"There is nothing more dreadful than the habit of doubt. Doubt separates people. It is a poison that disintegrates friendships and breaks up pleasant relations. It is a thorn that irritates and hurts; it is a sword that kills" - Buddha
Chapter 38: Fine Line Between Love and Lust
Ootori watched out of the corner of his eye as Marui approached Kumiko, whose face blared red as usual when he got close enough. Seeing them turn to head to a private table of their own, Ootori turned back to his customer, as there was nothing else that he can do now.
He smiled and whispered shyly to the girl whilst refilling her glass, making sure not a single drop was wasted.
An hour later, her time slot with him came to an end and he bid her goodbye, having accompanied her into the elevator and all the way out onto the streets. Turning to head back, he saw Niou leaving the building doors as well, also accompanying his customer out.
Ootori decided to wait for the other silver-haired man, seeing as he had nothing else to do upstairs and so Niou would not have to wait for the elevator to arrive.
"Thanks, Ootori." Niou said as he stepped through the elevator doors before pressing the close button.
"You're welcome." Ootori smiled.
They were silent for most of the trip back up of this majestically tall building. The only sounds were that of the elevator gears whirring away in a muted, smooth echo.
"Niou-san, did you know that Ishimaru-san nominated Marui-san as her host?" Ootori began quietly, staring off to his side; his reflection looked back at him somberly from the elevator walls.
Niou leant against the cold wall, a lazy slouch accentuating his posture. "Yea. Hard not to know with Gakuto going about talking about it." He did not understand what the hype was about- then again, Gakuto had a knack for gossip around the club. He just seemed to like spreading any new happenings around, in addition to Atobe. He eyed the demure man across from him. "Why?"
Ootori shook his head, silver strands brushing across his skin. "Nothing just…."
Niou raised an eyebrow and waited for him to continue.
"I think Ishimaru-san likes Marui-san." He recalled the time that girl, Ruriko, kissed Marui in front of Kumiko. And then Kumiko's reaction after. Those were definitely tears that streaked her cheeks, and not water remains from when she washed her face.
A short silence between them. And then…
Niou could not help the short chortle that bubbled up from within. "She does!"
Ootori frowned at him, worry etched into his features. "But you know about our club rules!"
Niou waved a hand, brushing off the matter. "Marui can deal with it on his own. You don't have to worry about it."
"It's not about Marui-san!" Ootori bit his lip as Niou looked at him in slight surprise. It was a rare occurrence that Ootori would raise his voice.
The elevator dinged and the doors slid open. Niou stepped out and Ootori followed close behind. Abruptly, the long-haired silver head stopped in his tracks, forcing the other younger host to stop as well.
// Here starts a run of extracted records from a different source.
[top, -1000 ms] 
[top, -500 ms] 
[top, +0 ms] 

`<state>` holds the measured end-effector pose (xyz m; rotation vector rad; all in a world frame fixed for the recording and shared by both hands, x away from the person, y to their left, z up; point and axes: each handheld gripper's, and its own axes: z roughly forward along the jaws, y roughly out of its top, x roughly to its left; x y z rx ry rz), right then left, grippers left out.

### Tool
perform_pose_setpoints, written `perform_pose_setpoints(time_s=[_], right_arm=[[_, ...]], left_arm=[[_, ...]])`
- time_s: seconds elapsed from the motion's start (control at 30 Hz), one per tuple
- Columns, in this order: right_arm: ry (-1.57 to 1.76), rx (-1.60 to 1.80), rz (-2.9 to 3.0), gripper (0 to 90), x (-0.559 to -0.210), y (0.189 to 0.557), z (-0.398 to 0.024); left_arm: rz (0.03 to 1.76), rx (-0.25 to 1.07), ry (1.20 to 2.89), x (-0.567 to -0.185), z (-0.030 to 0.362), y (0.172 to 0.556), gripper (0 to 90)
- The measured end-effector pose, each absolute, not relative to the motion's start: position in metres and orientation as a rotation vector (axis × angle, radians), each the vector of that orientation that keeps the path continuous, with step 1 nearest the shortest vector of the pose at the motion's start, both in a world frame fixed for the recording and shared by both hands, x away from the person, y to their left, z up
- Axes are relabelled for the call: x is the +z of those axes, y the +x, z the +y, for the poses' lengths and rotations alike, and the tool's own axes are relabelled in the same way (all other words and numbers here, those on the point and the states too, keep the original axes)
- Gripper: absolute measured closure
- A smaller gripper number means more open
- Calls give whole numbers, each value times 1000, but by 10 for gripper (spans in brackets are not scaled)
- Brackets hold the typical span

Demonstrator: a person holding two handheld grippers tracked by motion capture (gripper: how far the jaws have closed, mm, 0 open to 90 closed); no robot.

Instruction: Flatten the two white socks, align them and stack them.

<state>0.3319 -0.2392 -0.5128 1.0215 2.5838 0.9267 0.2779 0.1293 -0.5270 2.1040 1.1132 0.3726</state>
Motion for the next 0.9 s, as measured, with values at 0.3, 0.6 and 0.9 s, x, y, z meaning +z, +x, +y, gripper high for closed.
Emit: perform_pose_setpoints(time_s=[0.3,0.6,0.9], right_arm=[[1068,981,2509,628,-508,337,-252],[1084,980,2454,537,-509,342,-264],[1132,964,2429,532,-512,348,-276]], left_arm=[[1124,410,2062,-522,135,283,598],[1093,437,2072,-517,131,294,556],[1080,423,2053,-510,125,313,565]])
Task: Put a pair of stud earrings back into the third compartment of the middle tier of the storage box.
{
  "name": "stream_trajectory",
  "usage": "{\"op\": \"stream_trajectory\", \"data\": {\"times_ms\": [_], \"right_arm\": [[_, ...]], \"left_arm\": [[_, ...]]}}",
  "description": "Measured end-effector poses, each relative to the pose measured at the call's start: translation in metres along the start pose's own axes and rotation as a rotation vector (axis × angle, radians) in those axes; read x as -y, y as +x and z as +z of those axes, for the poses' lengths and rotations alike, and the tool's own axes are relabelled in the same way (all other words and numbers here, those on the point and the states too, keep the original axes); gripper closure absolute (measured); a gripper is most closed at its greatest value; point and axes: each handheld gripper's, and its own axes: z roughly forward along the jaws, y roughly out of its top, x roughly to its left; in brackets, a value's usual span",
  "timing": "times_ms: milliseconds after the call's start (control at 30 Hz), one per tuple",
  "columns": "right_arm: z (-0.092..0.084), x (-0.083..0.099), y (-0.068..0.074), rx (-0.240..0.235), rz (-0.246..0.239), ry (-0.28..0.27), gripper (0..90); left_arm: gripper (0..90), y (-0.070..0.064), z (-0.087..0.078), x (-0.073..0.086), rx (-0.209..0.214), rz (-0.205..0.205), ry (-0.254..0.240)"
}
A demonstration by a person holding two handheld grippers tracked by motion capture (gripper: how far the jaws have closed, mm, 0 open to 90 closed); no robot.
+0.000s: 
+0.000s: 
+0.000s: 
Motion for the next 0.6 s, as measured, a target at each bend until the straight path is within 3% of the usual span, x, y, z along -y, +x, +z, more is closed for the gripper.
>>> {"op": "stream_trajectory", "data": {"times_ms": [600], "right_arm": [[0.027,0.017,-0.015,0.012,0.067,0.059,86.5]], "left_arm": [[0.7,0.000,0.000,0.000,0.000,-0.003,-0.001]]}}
"This is something we deal with often, Ootori. You should know that by now after all the time you spent working here." None of that usual mirth was contained in Niou's voice. The blue-eyed man recalled all the times and various confessions he received from customers, and all the many different women and girls who confessed to other hosts as well- all left with their hearts broken. "You faced several of this yourself."
Ootori tried to say something, anything, which can possibly reveal the conflict he was feeling to Niou and hopefully obtain some sort of help from him. "I know but…Ishimaru-san is so….." He trailed off. He didn't want to sound like he had affections for the girl; and he really didn't. Even if he did, it was against club rules for host-customer relationship to go anything beyond what was necessary. He knows that even with a man like Niou, who actually blesses the customers with their requests for…other more shady and sexual activities and accepts their lavish gifts (something which he does not do- it is against his honor), his feelings never traversed out of the area of host-customer business; never had there been any cases of host-customer relations blooming into love.
He expected that the one Marui and Kumiko held would be the same. He did not doubt it.
Kumiko would be left with a broken heart.
And that was what bothered him. For some reason, he felt that if Kumiko got her heart broken, she would never get back up.
She wasn't as strong as the other women and girls.
Ootori sighed and shook his head, clearing his thoughts. "You're right."
He should try and forget about this…it wasn't really his business. And he hardly knew Kumiko anyways…perhaps he is wrong about her weak spirit.
And he recited one last prayer in his head before stepping into the club room that he is.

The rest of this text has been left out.